When Thomas Jefferson first penned these immortal words,

he was not saying anything radically new in itself ---

these rights were so much a part of the intellectual

culture of the time that he could properly describe them

as "self evident." Jefferson's chief purpose in the

Declaration was to justify the American Revolution to the

world by charging George III with having violated rights

that both proponents and opponents of the Revolution took

for granted.

ALIENABLE AND INALIENABLE RIGHTS

The writings of John Locke and Alginon Sydney in the

1680s contributed substantially to the political

philosophy of Jefferson and other statesmen and scholars

of his era. Two distinct types of human rights are

delineated by their teachings: alienable rights and

inalienable rights.

Alienable rights are civil or legal rights which a

government can confer on citizens by legislative

enactment or constitutional provision. These rights can

be revoked or nullified by the government; and they can

be assigned or transferred by the individual who

possesses them, as in the transfer of title in land

sales. Therefore, these rights are described as

alienable or assignable.

The possession of inalienable rights, in contrast, does

not depend on legislation. "These are rights that are

not dependent for their existence upon positive law or

political institution," explain Adler and Gorman in their

AMERICAN TESTAMENT. These rights belong to all of the

human species by virtue of their common nature; these

rights cannot be taken away by any person or government,

at any time or under any circumstances, without due

process of law.

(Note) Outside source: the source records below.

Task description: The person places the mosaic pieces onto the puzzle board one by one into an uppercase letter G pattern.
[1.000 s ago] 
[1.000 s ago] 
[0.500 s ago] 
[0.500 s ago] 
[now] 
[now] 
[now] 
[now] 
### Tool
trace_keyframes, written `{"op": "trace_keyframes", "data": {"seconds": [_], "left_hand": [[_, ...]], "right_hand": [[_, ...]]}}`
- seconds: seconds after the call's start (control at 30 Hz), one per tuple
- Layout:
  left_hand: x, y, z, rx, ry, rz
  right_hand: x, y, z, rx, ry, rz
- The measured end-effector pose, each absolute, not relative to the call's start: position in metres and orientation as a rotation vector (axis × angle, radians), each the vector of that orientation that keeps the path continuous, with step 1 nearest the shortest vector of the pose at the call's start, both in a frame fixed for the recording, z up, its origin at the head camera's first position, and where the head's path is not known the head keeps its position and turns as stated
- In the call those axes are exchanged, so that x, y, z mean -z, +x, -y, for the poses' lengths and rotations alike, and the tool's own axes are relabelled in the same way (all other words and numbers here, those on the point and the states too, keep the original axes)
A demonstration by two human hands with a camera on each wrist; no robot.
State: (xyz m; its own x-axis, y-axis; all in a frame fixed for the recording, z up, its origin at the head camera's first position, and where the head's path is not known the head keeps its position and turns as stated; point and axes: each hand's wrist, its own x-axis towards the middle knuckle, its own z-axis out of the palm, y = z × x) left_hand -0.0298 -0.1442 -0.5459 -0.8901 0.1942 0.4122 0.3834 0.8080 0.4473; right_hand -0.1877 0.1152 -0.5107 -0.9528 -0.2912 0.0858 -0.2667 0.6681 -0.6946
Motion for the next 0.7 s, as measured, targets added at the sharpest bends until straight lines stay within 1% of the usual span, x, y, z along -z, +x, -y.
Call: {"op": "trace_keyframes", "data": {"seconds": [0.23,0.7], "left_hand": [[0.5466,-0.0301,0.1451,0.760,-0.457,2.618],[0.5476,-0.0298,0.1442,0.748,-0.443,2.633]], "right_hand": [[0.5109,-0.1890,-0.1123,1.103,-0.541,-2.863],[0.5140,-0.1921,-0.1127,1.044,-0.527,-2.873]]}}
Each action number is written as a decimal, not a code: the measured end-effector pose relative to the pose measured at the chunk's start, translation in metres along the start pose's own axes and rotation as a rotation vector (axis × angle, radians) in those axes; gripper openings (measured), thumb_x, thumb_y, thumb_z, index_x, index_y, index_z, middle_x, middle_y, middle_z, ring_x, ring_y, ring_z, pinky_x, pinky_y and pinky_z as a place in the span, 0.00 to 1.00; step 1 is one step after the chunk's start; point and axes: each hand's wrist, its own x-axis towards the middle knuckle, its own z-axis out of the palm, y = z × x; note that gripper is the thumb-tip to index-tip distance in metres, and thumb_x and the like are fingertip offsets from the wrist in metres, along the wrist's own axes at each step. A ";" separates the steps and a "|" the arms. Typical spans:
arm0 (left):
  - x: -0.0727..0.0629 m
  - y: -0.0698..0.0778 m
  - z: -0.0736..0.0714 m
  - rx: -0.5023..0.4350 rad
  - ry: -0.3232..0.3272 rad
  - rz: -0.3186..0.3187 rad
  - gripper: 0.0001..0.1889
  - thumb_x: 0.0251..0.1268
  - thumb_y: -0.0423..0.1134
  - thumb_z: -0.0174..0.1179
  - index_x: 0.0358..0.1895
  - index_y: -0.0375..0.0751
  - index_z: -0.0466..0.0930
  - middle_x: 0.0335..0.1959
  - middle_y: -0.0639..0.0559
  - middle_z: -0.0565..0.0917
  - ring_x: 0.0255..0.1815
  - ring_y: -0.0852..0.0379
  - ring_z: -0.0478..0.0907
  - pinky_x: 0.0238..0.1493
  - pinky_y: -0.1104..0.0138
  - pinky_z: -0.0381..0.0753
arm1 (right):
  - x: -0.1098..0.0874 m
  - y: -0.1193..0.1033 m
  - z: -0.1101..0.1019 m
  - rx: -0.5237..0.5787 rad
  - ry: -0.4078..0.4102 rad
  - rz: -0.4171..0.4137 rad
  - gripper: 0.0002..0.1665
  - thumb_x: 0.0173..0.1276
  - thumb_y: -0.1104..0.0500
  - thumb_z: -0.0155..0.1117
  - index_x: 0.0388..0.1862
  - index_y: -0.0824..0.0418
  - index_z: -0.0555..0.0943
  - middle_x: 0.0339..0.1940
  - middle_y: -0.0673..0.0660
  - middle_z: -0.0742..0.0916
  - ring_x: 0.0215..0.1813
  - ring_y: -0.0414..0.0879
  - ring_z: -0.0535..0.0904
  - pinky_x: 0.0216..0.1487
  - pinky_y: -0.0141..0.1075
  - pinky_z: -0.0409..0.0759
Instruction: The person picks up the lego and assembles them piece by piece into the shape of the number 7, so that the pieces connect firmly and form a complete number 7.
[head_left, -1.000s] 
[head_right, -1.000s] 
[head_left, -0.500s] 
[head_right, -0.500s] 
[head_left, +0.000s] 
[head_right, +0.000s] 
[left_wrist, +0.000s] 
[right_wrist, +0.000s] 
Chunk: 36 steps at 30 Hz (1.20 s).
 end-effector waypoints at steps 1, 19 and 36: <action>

An individual cannot renounce his

possession of an inalienable right, nor can he give it

away to another or have it taken from him. (You cannot

sell yourself into slavery nor give up the right to your

life).

Whereas government can justifiably demand the surrender

of part of your inalienable rights to your property in

the form of taxes, for instance, the deliberate violation

of an inalienable right by governing authorities is

defined as tyranny, and is sufficient reason for

revolution. Thus, for Jefferson and his contemporaries,

as indeed for us today, when tyranny existed in the

government, it was the right and duty of citizens to

alter or abolish that government. As the Declaration of

Independence stated: "...that to secure these rights,

governments are instituted among men, deriving their just

power from the consent of the governed, that whenever any

form of government becomes destructive of these ends, it

is the Right of the People to alter or abolish it." The

violation of inalienable rights, in addition to its

moral significance, had such practical legal importance

that the justification for the American Revolution was

dependent upon it.

 

HUMAN NATURE AND HUMAN RIGHTS

In the Declaration of Independence the statement that men

are endowed by their Creator with inalienable rights

follows directly on the pronouncement that all men are

equal by virtue of their human nature and their common

creation. This is of profound significance: Since

inalienable rights are inherent in human nature, and

since the equality of men is based on the sharing of each

member of the human family in this common human nature,

then these rights are possessed equally by all who share

in this human nature. No man, woman or child has more

claim to the right to life than any other man, woman or

child, since all possess the same human nature. Whatever

rights any human (a possessor of a human nature) is

entitled to, all other humans are equally entitled to.

Thus, the possession of a human nature automatically

guarantees the inalienable right to life. WEBSTER'S

INTERNATIONAL DICTIONARY (2nd Ed.) defines "nature" as

follows: "Nature: the essential character or constitution

of a particular thing, a SPECIES or kind." [emphasis

mine] By this definition we see that human species

EQUALS human nature. The RANDOM HOUSE DICTIONARY OF THE

ENGLISH LANGUAGE (2nd Ed.) further defines "human nature"

as "a particular combination of qualities belonging to a

person by birth, ORIGIN OR CONSTITUTION." [emphasis

mine] If not yet by birth, then, the preborn child most

certainly possesses a human nature by its origin and

constitution in the event and at the moment of

fertilization.

Note, too, that inalienable rights derive from equal

CREATION, not birth or viability. Jefferson's original

draft of the Declaration was even more emphatic on this

point: "We hold these truths to be sacred and

undeniable," he wrote, "that all men are created equal

and independent, that from the equal creation [not birth

or point of viability!] they derive rights inherent and

inalienable, among which are the preservation of life and

liberty and the pursuit of happiness." Embryologists

agree that man is created when sperm and egg unite at the

moment of fertilization. This is the completed act of

creation, and development of the preborn child from this

moment on is a matter of maturation only. Viability,

therefore, is not a prerequisite for the inalienable

right to life.

Furthermore, any agreement which relinquishes this right

before natural death is invalid because the human

possesses a human nature up to death, a human nature to

which the inalienable right to life is inextricably bound

and not assignable. The "living will," therefore, is a

violation and usurpation of this right to life.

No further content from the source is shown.